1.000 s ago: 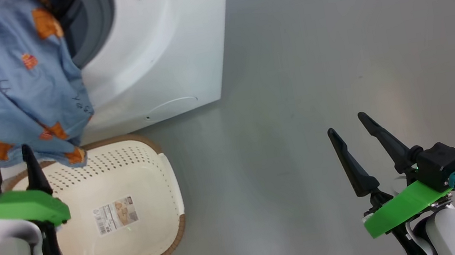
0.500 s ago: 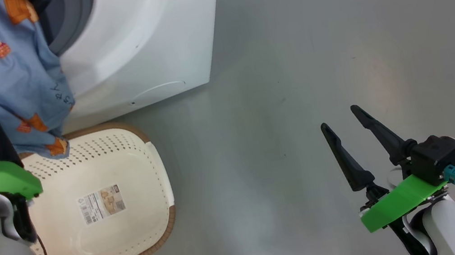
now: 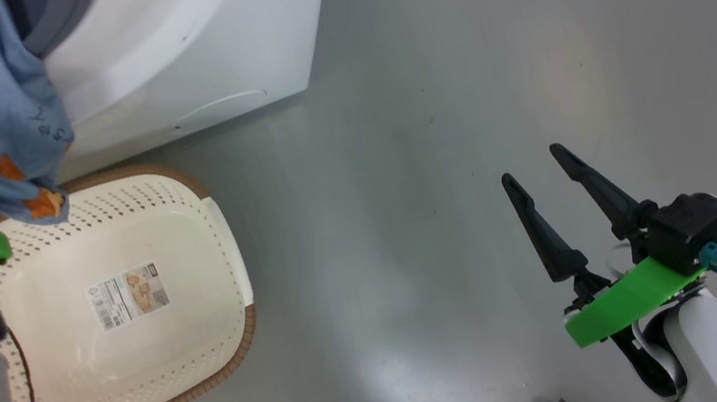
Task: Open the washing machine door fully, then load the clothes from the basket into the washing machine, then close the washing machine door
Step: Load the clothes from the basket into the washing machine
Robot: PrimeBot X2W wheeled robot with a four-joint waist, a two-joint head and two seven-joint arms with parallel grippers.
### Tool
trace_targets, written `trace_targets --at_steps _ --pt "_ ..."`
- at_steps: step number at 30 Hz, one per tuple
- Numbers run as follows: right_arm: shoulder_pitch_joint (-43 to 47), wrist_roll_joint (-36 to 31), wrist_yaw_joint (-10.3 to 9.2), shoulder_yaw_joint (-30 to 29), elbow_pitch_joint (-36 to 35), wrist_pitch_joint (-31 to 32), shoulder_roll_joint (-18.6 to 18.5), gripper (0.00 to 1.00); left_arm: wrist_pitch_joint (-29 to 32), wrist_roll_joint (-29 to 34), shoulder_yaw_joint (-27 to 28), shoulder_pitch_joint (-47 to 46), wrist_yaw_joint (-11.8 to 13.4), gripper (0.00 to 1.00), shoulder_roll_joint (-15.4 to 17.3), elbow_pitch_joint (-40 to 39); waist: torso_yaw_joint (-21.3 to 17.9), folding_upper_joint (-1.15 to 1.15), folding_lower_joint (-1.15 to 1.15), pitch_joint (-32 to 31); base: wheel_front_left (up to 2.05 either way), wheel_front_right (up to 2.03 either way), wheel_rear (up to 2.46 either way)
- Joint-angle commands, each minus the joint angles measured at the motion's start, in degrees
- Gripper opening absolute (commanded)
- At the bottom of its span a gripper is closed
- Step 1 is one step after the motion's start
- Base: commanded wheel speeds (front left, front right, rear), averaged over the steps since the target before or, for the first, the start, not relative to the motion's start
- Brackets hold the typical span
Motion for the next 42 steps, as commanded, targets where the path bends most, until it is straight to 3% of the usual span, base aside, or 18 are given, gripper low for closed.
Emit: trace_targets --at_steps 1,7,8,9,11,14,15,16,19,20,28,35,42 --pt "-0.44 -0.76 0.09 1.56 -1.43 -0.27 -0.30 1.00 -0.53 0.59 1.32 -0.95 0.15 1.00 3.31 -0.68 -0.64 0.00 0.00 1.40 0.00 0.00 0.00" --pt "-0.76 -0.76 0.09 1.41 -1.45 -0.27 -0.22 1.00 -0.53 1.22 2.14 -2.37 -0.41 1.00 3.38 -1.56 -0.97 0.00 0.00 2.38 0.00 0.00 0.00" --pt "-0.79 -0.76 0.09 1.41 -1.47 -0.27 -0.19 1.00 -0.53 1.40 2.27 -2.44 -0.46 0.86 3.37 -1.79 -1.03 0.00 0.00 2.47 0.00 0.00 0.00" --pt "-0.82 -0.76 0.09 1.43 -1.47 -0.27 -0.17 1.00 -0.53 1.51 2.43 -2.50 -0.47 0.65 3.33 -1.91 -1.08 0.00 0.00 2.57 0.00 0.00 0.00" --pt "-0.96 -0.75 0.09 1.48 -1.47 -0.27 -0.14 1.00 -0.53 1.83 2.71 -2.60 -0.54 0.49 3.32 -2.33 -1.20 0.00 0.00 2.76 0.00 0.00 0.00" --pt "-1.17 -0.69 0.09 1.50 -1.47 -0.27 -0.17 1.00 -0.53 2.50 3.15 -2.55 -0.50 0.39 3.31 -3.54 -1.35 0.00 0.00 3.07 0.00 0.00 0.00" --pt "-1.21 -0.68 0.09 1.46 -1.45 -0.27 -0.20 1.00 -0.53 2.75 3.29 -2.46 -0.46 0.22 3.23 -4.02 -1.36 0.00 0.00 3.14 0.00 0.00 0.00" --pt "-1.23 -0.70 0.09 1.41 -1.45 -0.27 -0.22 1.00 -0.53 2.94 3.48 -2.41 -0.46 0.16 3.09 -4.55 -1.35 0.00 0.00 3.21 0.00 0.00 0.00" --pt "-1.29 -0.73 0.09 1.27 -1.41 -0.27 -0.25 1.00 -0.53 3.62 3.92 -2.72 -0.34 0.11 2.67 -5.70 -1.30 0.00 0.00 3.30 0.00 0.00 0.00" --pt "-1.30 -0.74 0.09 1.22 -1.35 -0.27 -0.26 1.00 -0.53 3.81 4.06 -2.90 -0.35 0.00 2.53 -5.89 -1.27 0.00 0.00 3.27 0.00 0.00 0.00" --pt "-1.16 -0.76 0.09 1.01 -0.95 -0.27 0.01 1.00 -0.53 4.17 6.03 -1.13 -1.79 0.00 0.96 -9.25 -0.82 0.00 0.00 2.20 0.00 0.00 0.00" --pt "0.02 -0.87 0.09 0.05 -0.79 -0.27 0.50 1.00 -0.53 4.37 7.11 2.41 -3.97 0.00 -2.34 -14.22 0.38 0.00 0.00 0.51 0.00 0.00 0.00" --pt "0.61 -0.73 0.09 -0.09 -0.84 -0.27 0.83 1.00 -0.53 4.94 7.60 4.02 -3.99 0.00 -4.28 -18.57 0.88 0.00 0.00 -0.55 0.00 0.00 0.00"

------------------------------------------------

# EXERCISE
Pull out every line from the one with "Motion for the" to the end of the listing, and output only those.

# RESPONSE TO THIS EXERCISE
Motion for the next 42 steps, as commanded, targets where the path bends most, until it is straight to 3% of the usual span, base aside, or 18 are given, gripper low for closed.
Emit: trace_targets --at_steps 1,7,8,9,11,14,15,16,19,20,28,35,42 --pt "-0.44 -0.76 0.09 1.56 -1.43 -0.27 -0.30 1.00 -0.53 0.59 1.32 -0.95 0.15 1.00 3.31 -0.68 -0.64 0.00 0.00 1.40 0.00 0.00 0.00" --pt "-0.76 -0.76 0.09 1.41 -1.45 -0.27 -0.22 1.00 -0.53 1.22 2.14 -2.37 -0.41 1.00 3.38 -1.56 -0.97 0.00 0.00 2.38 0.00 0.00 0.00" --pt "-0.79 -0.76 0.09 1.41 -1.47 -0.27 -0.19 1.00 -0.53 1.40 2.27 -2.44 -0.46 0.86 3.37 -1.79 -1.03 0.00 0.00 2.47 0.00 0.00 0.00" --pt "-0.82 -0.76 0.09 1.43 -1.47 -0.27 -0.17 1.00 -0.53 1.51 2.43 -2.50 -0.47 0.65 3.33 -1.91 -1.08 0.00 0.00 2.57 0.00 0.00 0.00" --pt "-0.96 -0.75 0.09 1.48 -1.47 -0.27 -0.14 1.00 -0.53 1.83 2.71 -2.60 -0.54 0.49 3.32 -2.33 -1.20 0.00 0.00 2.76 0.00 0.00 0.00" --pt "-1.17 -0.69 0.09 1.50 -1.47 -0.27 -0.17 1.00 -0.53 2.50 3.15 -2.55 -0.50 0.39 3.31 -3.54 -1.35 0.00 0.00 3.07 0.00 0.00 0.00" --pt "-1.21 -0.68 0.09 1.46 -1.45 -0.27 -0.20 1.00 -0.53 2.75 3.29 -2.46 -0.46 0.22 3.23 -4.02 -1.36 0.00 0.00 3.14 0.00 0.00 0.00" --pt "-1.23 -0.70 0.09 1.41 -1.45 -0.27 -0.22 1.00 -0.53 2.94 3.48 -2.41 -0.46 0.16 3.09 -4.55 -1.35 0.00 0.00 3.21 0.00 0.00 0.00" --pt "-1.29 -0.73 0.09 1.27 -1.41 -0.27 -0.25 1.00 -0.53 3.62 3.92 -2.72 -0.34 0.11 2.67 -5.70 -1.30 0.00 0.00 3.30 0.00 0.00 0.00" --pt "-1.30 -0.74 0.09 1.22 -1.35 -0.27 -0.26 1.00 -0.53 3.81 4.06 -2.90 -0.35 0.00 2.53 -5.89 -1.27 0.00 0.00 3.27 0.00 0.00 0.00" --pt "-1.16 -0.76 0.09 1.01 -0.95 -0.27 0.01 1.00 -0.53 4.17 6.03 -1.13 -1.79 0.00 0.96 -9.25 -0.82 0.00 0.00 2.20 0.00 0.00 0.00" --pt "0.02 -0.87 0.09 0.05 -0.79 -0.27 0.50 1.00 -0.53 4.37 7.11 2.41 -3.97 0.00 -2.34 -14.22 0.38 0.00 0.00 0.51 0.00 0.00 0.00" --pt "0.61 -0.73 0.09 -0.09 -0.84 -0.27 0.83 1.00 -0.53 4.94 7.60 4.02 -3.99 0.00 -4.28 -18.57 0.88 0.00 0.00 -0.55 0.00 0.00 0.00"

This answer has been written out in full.